The Georgia man was also very inquisitive as to the quality of the well that is on the farm that supplies water to both the house and to automatic livestock waterers. “How deep is it?” he asked with a hint of concern.
I confessed that I did not know the depth because the well was there when I purchased the farm some 20 years ago. I assured him that there had never been an issue concerning the availability of water since it had never been weak in those 20 years, many of which had been extremely dry. Then I happened to remember something, and told him about an old, hand-dug well located about a 100 feet south of the drilled well that had water in it year-round, and was only about 25 feet deep. He was intrigued.
“Wow, I’ve read about those in old books,” he stated in awed excitement. “How did they get the water out of it?”
“With a bucket, a rope and a pulley,” I answered.
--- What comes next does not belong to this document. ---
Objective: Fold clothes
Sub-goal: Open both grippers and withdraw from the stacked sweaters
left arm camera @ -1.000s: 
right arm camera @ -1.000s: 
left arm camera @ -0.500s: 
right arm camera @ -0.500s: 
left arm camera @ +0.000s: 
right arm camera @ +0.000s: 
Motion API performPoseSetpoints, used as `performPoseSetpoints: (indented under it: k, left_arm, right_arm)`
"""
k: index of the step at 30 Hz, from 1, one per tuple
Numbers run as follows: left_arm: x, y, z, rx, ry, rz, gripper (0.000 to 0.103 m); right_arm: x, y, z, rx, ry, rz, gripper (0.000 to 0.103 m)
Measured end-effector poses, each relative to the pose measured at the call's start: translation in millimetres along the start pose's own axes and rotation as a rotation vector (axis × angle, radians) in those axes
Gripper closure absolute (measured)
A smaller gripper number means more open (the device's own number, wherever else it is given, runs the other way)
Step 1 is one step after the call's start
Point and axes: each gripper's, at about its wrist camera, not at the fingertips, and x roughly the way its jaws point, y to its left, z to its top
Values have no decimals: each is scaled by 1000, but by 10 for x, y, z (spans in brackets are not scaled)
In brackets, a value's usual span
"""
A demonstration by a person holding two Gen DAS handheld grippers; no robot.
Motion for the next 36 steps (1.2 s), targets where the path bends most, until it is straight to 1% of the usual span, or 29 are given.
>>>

I then went on to explain that when I was growing up, we had a drilled well, and I had drawn a long, slender, galvanized bucket from the bottom of the well for far more times than I care to remember.
“You drew water by hand for the animals?” he asked incredulously.
“Not just for the animals, but for our home, as well.”
Dumbfounded, he continued. “Well, how did your bathroom work?”
“By walking the 50 yards from the back door of the house, opening the wooden door and sitting on a board with a hole cut out of the center.”
The guy looked as if he had just gone from talking to a regular farmer, to trying to converse with some time-traveling person from the 1800s.
“If you don’t mind me asking,” he began, speaking very sheepishly, “just how old are you?”
My wife is right. I am too danged old.